Close but I can’t see the street 8713 Yosemite Ct.
Let’s try with another one:
6387 Scenic Avenue, Bothell
iex(15)> <<_::binary-size(6), x::little-float, y::little-float>> =
iex(..)> Base.decode16!("E6100000010C0029A5D93BDF4740E248962FD5975EC0")
<<230, 16, 0, 0, 1, 12, 0, 41, 165, 217, 59, 223, 71, 64, 226, 72, 150, 47, 213,
151, 94, 192>>
iex(16)> x
47.7440139824339
iex(17)> y
-122.372386833918
Again it’s not a complete hit. Let’s see if we can be more specific? From the ms docs I found that the encoded data starts with SRID
SRID (4 bytes): (32 bit integer) The SRID for the geography. GEOGRAPHY structures MUST use
SRID values in the range of 4120 through 4999, inclusive, with the exception of null geographies.

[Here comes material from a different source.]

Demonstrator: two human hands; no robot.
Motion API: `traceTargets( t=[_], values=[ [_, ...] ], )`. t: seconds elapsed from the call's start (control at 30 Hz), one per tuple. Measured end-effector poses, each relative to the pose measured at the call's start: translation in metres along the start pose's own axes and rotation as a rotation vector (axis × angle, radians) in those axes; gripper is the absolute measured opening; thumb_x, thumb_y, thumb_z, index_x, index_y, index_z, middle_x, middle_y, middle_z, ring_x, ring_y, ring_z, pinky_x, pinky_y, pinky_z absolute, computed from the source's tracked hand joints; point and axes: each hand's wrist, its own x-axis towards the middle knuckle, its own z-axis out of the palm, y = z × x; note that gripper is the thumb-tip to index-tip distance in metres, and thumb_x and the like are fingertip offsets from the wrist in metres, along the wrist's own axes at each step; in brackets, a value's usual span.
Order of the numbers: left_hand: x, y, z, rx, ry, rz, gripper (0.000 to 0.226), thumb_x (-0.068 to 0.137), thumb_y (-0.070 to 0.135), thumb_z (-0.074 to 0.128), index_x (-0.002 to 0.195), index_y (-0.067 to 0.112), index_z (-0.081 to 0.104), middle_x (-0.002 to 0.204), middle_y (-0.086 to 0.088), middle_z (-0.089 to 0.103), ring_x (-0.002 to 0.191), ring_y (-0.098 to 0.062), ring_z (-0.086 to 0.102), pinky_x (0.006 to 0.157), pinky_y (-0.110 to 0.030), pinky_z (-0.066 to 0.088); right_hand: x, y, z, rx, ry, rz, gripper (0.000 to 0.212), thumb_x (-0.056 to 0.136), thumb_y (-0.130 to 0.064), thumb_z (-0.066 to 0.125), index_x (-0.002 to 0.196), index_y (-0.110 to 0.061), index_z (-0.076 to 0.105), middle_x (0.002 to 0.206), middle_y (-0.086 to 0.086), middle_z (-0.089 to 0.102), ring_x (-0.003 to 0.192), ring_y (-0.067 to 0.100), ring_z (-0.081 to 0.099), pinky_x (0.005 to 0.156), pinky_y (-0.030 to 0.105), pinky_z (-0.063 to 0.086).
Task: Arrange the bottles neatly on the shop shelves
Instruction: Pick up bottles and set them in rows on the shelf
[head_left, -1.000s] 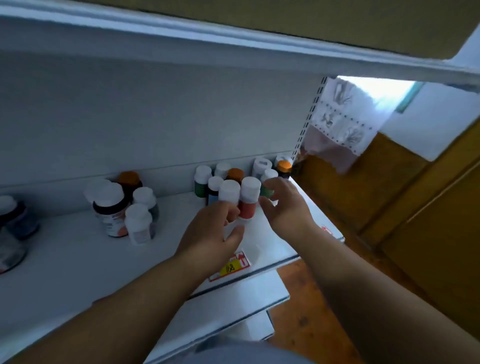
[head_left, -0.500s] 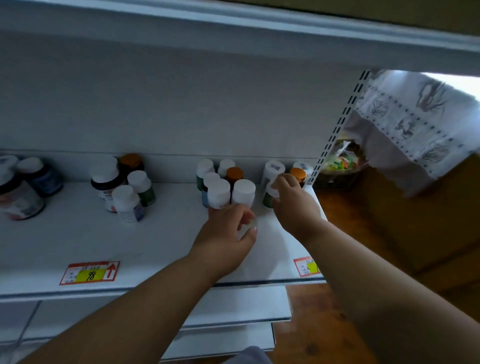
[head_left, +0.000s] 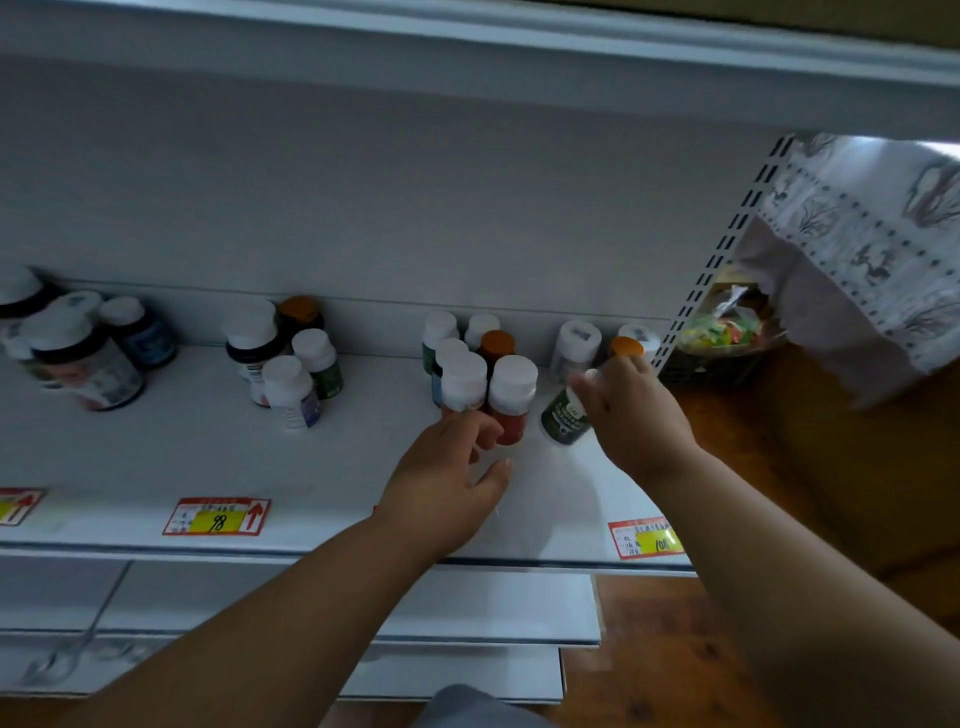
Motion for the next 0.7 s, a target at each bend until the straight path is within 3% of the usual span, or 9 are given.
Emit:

A value of -1 indicates a null geography. When a null geography is indicated, all other fields are
omitted. Default SRID for GEOGRAPHY instances is 4326. Default SRID for GEOMETRY instances is
zero (0). For GEOMETRY instance, SRID can be any value: SRID is not constrained.
Let’s again try to decode it, this time it’s an integer.
iex(35)> <<srid::little-integer-size(32), _::binary>> = Base.decode16!("E6100000010C0029A5D93BDF4740E248962FD5975EC0")
<<230, 16, 0, 0, 1, 12, 0, 41, 165, 217, 59, 223, 71, 64, 226, 72, 150, 47, 213,
151, 94, 192>>
iex(36)> srid
4326
This is in the 4120..4999 range and after short google search it turns out that it’s a standard encoding that is used by openstreetmap. Let’s check how far are we off at least?
Ohh - maybe that’s the problem? Let’s try another one:
:facepalm::facepalm::facepalm::facepalm::facepalm::facepalm::facepalm:
It turns out that the data is synthetic so the exact location won’t be shown. But it does not mean that it was not worth checking out how to do this. I definitely learned something along the way and I hope so are you when reading it.